PROVIDED INFORMATION:
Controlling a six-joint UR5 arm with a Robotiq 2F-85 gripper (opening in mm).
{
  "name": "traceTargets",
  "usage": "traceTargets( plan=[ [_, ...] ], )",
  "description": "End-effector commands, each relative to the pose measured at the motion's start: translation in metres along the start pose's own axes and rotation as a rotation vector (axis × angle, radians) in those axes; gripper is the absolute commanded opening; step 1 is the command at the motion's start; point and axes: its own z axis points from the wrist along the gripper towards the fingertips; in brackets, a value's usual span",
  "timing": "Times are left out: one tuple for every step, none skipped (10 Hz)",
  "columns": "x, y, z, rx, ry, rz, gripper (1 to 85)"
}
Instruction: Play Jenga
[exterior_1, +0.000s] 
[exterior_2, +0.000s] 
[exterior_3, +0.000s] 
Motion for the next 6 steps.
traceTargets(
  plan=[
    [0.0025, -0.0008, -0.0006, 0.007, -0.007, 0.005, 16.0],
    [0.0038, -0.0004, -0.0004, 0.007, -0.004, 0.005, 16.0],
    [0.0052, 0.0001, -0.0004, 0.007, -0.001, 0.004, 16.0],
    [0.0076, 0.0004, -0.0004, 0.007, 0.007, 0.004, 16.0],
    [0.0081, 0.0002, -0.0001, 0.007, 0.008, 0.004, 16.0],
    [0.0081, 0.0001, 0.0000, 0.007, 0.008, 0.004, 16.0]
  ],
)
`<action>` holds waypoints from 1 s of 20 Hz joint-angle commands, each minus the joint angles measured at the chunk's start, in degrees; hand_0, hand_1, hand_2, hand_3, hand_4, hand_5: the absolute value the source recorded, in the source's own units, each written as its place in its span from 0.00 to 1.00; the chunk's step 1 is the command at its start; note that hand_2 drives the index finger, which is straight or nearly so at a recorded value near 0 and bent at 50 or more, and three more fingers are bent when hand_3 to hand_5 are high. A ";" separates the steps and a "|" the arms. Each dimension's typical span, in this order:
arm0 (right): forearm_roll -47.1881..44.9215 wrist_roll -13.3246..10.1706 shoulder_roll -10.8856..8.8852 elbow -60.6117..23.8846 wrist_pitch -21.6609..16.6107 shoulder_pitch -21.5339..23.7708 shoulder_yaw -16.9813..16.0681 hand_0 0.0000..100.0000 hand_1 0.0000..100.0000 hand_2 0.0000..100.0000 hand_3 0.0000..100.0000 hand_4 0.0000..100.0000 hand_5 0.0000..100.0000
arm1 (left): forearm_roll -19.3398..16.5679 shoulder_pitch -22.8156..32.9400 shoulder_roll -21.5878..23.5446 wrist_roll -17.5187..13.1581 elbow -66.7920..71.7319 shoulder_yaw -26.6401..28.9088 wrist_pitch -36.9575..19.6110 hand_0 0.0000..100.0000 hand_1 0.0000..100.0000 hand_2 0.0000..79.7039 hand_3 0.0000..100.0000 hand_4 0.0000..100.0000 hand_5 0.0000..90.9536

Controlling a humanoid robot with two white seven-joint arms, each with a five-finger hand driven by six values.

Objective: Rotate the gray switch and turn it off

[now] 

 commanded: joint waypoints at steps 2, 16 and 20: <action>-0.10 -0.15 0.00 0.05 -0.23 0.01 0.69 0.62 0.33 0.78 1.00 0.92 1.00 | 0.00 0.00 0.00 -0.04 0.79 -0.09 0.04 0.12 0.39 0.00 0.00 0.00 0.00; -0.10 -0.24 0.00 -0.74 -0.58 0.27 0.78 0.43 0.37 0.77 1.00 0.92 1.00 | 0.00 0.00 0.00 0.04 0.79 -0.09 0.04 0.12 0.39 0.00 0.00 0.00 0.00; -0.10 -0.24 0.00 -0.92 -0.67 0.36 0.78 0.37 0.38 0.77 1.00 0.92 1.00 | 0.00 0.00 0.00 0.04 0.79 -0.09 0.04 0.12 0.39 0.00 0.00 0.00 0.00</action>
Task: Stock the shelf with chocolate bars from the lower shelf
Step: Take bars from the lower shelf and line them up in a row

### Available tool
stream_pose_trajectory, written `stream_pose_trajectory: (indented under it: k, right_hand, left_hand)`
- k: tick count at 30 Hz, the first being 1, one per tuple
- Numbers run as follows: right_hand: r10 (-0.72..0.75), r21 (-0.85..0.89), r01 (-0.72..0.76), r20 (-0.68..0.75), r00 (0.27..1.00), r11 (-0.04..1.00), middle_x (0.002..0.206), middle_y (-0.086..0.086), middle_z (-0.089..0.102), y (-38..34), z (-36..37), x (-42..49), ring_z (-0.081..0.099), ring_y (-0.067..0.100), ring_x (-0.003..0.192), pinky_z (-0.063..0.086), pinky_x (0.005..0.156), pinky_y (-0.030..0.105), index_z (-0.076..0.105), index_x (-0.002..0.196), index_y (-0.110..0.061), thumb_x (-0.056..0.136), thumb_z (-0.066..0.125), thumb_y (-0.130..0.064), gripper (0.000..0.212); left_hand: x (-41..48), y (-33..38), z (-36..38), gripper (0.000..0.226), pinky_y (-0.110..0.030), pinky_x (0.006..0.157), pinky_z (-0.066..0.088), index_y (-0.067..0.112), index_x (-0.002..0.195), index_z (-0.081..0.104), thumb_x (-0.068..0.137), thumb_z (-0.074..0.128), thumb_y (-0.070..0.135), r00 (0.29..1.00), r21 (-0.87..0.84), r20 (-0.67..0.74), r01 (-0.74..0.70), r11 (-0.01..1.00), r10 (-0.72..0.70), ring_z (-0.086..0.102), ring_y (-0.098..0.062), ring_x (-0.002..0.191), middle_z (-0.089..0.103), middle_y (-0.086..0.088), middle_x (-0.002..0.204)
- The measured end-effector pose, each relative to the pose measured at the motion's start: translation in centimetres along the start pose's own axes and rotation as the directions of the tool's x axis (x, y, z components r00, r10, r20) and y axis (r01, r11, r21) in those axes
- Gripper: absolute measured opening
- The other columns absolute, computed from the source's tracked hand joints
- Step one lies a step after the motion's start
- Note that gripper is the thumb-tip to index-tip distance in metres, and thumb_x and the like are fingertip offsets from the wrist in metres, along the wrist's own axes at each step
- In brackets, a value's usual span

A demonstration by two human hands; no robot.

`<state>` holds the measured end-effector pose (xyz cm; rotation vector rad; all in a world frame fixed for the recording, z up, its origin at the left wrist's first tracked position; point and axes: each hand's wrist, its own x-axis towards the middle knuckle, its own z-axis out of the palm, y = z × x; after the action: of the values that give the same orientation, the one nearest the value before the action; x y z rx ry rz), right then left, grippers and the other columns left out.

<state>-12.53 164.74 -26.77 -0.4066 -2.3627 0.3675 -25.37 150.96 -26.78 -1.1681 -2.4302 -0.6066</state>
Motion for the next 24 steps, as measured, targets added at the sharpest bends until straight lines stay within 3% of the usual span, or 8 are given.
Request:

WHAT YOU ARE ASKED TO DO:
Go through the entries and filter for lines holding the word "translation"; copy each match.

RESULT BELOW:
  "description": "End-effector commands, each relative to the pose measured at the motion's start: translation in metres along the start pose's own axes and rotation as a rotation vector (axis × angle, radians) in those axes; gripper is the absolute commanded opening; step 1 is the command at the motion's start; point and axes: its own z axis points from the wrist along the gripper towards the fingertips; in brackets, a value's usual span",
- The measured end-effector pose, each relative to the pose measured at the motion's start: translation in centimetres along the start pose's own axes and rotation as the directions of the tool's x axis (x, y, z components r00, r10, r20) and y axis (r01, r11, r21) in those axes

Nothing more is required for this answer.